**What is needed**
Look for "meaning" in each line of the entries, and return the matching lines.

(Data entries)

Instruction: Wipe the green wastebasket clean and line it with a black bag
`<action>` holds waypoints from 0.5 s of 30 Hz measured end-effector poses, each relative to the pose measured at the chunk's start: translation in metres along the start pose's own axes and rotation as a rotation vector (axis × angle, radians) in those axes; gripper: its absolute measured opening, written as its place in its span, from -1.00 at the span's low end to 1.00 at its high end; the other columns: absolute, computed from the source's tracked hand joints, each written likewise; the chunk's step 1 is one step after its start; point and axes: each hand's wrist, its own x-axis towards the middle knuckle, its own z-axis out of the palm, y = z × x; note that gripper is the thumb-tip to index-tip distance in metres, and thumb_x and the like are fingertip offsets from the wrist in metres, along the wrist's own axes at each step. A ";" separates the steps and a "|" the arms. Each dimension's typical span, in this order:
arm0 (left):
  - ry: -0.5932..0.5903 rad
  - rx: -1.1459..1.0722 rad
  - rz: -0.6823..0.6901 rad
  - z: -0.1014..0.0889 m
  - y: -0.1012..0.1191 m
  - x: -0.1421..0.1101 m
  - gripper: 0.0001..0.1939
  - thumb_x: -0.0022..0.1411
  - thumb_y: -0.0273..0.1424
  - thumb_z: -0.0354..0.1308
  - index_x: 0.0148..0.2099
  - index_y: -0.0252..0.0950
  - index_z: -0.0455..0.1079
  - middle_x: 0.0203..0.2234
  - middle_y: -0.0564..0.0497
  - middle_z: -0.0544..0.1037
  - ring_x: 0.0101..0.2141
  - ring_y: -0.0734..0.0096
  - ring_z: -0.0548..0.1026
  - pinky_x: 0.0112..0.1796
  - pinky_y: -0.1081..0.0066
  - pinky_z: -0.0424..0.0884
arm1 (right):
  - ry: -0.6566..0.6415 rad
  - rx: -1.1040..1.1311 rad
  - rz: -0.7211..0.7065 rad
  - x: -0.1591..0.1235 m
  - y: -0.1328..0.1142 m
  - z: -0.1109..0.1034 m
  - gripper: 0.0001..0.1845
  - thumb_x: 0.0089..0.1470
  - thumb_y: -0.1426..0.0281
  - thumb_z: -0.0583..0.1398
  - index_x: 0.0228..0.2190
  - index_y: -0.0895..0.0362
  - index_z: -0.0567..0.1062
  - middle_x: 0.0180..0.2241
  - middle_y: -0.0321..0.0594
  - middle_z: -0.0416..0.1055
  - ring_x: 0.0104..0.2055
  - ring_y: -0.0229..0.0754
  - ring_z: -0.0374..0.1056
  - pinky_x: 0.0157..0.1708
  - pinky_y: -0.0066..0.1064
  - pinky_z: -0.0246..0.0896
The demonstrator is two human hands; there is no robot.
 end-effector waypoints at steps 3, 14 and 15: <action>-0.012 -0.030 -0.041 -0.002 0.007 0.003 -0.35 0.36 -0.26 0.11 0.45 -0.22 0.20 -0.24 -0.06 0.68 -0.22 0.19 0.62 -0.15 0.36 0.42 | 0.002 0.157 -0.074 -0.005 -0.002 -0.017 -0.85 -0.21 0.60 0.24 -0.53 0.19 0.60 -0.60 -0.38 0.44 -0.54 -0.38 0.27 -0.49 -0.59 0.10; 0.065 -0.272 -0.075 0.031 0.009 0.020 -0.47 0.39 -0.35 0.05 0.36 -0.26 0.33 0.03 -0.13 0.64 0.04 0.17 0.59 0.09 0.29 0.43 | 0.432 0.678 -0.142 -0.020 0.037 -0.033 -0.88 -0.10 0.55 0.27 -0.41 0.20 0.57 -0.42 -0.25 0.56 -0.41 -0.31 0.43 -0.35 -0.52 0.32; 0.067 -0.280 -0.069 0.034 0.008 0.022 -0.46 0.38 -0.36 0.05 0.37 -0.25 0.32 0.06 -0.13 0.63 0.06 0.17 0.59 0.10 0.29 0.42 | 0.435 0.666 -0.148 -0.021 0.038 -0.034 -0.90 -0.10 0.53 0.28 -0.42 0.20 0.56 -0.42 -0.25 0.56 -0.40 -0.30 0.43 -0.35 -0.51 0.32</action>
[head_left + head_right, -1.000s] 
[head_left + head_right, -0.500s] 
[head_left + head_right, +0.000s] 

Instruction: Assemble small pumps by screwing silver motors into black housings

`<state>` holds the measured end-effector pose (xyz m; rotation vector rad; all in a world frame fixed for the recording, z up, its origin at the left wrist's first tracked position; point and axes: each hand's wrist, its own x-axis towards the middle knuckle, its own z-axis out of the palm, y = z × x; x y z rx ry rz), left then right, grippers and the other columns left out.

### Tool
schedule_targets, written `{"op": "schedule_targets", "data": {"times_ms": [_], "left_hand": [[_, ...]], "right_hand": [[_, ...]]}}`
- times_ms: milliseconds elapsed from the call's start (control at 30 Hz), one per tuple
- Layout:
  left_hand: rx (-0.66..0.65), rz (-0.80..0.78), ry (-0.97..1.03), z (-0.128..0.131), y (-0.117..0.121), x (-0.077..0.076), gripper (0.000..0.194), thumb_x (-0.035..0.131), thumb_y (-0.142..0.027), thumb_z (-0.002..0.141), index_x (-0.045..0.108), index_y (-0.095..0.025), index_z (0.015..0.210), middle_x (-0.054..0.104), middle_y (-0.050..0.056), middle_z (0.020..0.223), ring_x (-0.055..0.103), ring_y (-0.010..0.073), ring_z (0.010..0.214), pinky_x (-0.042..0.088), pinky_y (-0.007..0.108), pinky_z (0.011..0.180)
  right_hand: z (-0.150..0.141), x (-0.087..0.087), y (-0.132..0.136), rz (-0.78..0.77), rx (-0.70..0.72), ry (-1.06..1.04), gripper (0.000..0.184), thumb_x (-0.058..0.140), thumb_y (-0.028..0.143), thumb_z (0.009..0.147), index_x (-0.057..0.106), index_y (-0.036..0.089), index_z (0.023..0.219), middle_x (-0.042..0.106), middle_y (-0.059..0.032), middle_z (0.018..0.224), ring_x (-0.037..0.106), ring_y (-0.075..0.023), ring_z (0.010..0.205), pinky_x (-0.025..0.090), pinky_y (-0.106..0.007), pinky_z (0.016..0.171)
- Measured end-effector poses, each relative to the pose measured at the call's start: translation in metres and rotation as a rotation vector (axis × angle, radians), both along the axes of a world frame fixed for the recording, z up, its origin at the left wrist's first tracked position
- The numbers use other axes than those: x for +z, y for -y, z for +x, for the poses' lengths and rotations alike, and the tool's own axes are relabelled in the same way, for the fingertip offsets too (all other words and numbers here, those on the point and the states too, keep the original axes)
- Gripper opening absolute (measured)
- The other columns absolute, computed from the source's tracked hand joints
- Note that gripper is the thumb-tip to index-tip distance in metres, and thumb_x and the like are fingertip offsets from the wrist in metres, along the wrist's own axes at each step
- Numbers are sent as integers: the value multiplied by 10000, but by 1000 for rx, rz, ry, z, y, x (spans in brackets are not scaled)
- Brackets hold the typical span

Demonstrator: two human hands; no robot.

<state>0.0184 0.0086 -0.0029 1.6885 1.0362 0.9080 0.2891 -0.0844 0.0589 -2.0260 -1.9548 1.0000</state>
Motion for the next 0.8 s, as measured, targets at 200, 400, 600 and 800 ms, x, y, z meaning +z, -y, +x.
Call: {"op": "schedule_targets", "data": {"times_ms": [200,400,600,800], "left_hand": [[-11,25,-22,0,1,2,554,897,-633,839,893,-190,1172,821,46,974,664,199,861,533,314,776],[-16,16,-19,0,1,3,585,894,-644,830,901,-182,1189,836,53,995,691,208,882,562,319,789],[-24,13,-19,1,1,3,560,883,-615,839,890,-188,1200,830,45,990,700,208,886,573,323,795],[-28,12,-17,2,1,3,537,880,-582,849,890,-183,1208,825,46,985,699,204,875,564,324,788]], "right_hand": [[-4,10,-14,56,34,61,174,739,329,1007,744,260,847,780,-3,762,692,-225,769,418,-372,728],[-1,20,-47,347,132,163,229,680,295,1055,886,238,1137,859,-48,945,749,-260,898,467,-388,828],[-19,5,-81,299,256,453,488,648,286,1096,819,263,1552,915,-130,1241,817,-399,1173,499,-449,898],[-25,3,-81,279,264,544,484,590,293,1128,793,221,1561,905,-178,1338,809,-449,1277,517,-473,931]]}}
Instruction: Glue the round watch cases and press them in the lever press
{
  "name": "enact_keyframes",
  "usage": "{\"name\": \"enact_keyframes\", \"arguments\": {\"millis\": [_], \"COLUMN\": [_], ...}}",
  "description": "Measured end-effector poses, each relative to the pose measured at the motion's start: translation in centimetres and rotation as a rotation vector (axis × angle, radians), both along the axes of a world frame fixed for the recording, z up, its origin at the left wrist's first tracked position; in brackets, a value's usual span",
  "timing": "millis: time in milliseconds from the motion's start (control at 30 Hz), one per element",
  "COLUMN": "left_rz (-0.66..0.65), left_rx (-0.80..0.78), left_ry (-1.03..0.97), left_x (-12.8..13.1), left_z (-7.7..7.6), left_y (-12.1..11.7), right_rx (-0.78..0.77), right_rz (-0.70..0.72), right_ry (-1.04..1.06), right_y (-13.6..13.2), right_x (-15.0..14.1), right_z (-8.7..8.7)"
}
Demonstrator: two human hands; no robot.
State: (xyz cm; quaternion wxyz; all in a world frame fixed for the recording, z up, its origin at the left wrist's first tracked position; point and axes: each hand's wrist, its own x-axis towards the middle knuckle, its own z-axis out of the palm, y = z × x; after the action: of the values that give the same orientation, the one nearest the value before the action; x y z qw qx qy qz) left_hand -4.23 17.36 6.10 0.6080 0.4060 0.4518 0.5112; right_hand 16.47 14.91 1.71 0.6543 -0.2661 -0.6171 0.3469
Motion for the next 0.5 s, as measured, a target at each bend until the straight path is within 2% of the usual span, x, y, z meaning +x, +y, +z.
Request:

**Problem solution**
Motion for the next 0.8 s, as measured, targets at 200, 400, 600 and 800 ms, x, y, z meaning +z, -y, +x.
Motion for the next 0.5 s, as measured, a target at each bend until the straight path is within 2% of the usual span, x, y, z meaning +x, +y, +z.

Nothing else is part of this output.